Even though they are created by humans, large language models remain fairly mysterious. The high-octane algorithms powering the current artificial intelligence boom have a way of doing things that are inexplicable on their surface to those who observe them.This is why artificial intelligence is largely Known as a “black box” This is a phenomenon that is not easily understood from the outside.
Recent research published by Anthropic, one of the top companies in the artificial intelligence industry, attempts to shed light on the more puzzling aspects of the behavior of artificial intelligence algorithms.On Tuesday, Anthropic published a Research Papers Aims to explain why its artificial intelligence chatbot Claude chooses to generate content about certain topics and not others.

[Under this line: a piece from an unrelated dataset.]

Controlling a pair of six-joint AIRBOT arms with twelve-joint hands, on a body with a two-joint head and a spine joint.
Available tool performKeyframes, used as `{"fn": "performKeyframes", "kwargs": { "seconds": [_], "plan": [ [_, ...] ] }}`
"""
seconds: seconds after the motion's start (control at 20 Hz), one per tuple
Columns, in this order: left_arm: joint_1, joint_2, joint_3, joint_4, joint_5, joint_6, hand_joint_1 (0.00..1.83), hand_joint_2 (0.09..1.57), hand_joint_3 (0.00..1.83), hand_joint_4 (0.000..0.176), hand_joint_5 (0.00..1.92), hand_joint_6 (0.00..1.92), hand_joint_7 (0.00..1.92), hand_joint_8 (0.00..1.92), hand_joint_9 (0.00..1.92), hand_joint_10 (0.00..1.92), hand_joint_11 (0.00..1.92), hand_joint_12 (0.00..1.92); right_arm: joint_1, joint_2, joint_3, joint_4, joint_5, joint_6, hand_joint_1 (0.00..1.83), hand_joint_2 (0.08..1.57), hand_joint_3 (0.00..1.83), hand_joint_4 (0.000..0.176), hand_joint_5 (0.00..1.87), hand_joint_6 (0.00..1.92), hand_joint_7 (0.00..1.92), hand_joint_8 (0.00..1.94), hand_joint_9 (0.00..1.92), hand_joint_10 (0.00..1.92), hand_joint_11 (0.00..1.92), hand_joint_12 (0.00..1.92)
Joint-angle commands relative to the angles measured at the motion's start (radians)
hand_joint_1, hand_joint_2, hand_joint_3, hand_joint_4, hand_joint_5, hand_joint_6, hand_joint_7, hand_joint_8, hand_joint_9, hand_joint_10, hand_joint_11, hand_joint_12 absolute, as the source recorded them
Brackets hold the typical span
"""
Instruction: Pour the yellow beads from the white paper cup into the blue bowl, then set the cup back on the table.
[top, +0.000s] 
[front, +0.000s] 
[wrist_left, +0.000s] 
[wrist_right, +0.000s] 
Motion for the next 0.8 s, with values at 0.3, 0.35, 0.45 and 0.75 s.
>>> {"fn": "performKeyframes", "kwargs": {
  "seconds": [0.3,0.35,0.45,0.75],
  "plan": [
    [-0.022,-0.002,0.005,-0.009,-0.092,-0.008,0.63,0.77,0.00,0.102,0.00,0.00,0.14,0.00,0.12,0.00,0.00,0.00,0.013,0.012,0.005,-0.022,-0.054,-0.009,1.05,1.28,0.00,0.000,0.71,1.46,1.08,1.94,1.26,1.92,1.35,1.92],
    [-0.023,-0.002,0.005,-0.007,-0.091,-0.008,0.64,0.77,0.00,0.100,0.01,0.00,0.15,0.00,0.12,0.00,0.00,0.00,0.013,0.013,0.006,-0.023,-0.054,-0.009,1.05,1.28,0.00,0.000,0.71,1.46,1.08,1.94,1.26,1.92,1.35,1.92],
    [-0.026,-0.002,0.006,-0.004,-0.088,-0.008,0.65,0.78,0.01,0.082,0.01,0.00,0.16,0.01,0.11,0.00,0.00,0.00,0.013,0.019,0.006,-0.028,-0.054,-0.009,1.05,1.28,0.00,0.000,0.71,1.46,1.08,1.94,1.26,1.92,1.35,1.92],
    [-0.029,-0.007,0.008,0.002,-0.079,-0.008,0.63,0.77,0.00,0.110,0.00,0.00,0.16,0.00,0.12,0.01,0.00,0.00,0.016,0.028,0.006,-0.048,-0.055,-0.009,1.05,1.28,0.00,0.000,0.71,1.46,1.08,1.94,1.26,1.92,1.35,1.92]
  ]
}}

artificial intelligence system Already established A layered neural network that roughly approximates the human brain, which receives and processes information and then makes “decisions” or predictions based on that information. Such systems are “trained” on large subsets of data, which enables them to make algorithmic connections. However, when an AI system outputs data based on training, human observers do not always know how the algorithm arrived at that output.
This mystery gave rise to the field AI “interpretation””, researchers try to trace the path of a machine’s decision-making in order to understand its output. In the field of artificial intelligence interpretation, “features” refer to patterns of activation “Neurons” In neural networks – it is actually a concept that can be referenced by algorithms. The more “features” in neural networks researchers can understand, the better they can understand how certain inputs trigger the network to affect certain outputs.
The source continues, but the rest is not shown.